Originally titled "Agency," the first draft made no mention of "Cyrano de Bergerac." Kim had seen the Gérard Depardieu film as a college student, so he allows he may have been unknowingly influenced by it. In 2005 veteran director Bae Chang-ho mentioned to Kim the script's similarity to the play, so Kim decided while retooling the script in 2007 to overtly reference Cyrano de Bergerac—turning the characters into a theater troupe, and setting the lovers' flashbacks in France.

Kim candidly admitted that he cast the four main actors because their previous TV dramas had been popular, and he wanted to use the momentum from their recent successes.

==Reception==
This low-budget romantic comedy became the sleeper hit of 2010, attracting more than 2.7 million viewers with a simple plot and an under-the-radar cast.

The film has likewise garnered positive reviews, with critics calling it "a breath of fresh air" (The Korea Times), with "sharp, intelligent direction" and "well-developed characters" (Korea JoongAng Daily). Director Kim Hyun-seok's "experience shows in the deftly drawn characters and the way in which the screenplay holds together multiple strands without losing sight of the film's main emotional arc" (Film Business Asia). Koreanfilm.org credits Kim as "one of the few Korean directors who can make gentle, comic melodramas without driving them aground with forced emoting or lathering them with soap. He knows the difference between genuine witticism and crude slapstick that passes for 'comedy' in so many recent movies" and describes the film as "a deft, clever crowd-pleaser that is also a genuinely lovely motion picture, the kind of Korean cinema undeservingly ignored in the foreign market, and another winner from the redoubtable Kim Hyun-seok."
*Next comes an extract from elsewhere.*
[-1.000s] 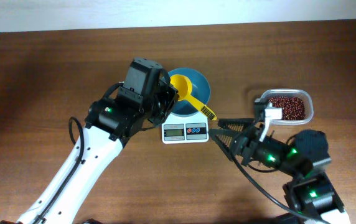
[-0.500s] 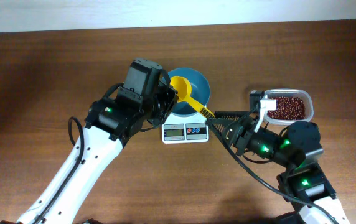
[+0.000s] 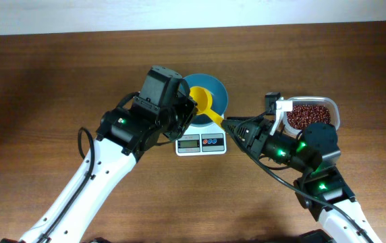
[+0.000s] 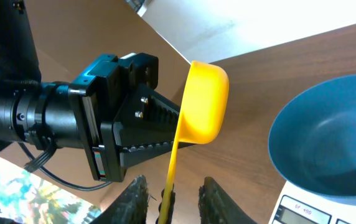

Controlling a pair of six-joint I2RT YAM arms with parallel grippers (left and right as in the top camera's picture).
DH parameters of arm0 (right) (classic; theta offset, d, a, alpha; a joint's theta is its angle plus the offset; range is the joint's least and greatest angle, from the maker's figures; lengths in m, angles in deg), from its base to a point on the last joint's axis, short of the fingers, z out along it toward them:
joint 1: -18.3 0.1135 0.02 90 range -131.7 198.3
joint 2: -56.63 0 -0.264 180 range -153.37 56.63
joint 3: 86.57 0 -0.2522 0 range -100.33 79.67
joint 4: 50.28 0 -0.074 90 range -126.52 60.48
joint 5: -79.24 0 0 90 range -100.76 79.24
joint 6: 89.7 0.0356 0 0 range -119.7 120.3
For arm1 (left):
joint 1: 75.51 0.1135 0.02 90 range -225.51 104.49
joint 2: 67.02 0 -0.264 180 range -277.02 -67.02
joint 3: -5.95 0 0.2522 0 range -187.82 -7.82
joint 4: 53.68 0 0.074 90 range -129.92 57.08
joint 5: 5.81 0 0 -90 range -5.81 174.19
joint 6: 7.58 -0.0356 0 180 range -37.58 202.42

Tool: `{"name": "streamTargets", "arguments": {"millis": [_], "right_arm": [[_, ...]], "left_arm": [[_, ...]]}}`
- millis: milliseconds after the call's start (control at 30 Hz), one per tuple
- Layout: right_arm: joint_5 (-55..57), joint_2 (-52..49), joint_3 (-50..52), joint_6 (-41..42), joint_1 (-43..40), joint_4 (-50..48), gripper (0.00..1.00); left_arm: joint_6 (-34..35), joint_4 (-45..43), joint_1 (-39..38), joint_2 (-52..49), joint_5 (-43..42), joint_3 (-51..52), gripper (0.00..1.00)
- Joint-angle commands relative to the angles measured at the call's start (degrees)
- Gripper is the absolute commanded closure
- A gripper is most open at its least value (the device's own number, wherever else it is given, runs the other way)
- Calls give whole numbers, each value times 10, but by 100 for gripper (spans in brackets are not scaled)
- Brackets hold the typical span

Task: Scoop item into bowl and weigh 50g on scale
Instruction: 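Move the right gripper to the scoop handle beside the left gripper, then close the right gripper on the scoop handle and release the left gripper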

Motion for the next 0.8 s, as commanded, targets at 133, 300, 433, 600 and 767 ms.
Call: {"name": "streamTargets", "arguments": {"millis": [133,300,433,600,767], "right_arm": [[-16,1,-3,23,3,-3,77],[-27,1,-3,37,3,-2,77],[-28,1,-3,41,3,-2,77],[-27,1,-3,61,3,-2,84],[-27,1,-3,69,3,-3,87]], "left_arm": [[8,-2,-1,-4,4,-11,100],[8,-2,-3,-5,5,-11,100],[8,-2,-3,-5,5,-11,100],[8,-2,-3,-5,4,-11,100],[8,-2,-10,-5,5,-11,100]]}}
Kim won best screenplay at the 2010 Blue Dragon Film Awards.

It is considered Lee Min-jung's breakout film, for which she won five Best New Actress awards.

==Digital album==
A digital album was released on September 7, 2010, which featured two songs recorded by the movie's four stars, along with respective accompanying music videos. The song "당신이었군요" (It Was You) was a light ballad by Park Shin-hye and Lee Min-jung. While Uhm Tae-woong and Choi Daniel's duet "청계산 가버렸네" (I went to Cheonggyesan Mountain) had a more fun, upbeat sound.

==Spin-off==
Cable channel tvN produced a spin-off television series titled Dating Agency: Cyrano in 2013. Lee Jong-hyuk took over the role of Byeong-hoon, and Sooyoung (of Girls' Generation) played Min-yeong.